Task description
The lines to be extracted run from the start of the listing through the line containing "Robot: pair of"; copy them exactly and nothing else.

Dataset section
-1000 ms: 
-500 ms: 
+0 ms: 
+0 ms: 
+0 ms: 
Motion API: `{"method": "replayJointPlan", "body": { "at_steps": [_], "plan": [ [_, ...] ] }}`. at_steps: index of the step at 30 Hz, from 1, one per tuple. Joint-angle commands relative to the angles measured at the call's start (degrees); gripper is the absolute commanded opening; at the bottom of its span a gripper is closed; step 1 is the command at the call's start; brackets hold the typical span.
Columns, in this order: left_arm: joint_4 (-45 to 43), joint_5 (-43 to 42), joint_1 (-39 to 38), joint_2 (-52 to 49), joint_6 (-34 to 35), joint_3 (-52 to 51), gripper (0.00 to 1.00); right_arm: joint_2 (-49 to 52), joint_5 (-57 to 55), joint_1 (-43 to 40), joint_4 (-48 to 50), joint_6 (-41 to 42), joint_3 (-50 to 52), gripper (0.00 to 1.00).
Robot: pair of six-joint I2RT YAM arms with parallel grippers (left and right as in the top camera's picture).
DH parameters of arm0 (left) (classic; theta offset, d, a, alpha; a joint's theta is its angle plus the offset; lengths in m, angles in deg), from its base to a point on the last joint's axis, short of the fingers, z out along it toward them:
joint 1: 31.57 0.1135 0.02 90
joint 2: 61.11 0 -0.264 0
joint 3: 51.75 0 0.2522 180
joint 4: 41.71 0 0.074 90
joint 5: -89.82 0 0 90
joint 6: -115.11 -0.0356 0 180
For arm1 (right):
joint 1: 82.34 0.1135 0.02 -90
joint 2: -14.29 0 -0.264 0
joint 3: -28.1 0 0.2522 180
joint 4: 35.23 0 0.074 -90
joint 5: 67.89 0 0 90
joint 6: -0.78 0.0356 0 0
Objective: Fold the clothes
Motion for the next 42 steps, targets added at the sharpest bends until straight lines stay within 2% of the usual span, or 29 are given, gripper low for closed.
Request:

Response below
-1000 ms: 
-500 ms: 
+0 ms: 
+0 ms: 
+0 ms: 
Motion API: `{"method": "replayJointPlan", "body": { "at_steps": [_], "plan": [ [_, ...] ] }}`. at_steps: index of the step at 30 Hz, from 1, one per tuple. Joint-angle commands relative to the angles measured at the call's start (degrees); gripper is the absolute commanded opening; at the bottom of its span a gripper is closed; step 1 is the command at the call's start; brackets hold the typical span.
Columns, in this order: left_arm: joint_4 (-45 to 43), joint_5 (-43 to 42), joint_1 (-39 to 38), joint_2 (-52 to 49), joint_6 (-34 to 35), joint_3 (-52 to 51), gripper (0.00 to 1.00); right_arm: joint_2 (-49 to 52), joint_5 (-57 to 55), joint_1 (-43 to 40), joint_4 (-48 to 50), joint_6 (-41 to 42), joint_3 (-50 to 52), gripper (0.00 to 1.00).
Robot: pair of six-joint I2RT YAM arms with parallel grippers (left and right as in the top camera's picture).

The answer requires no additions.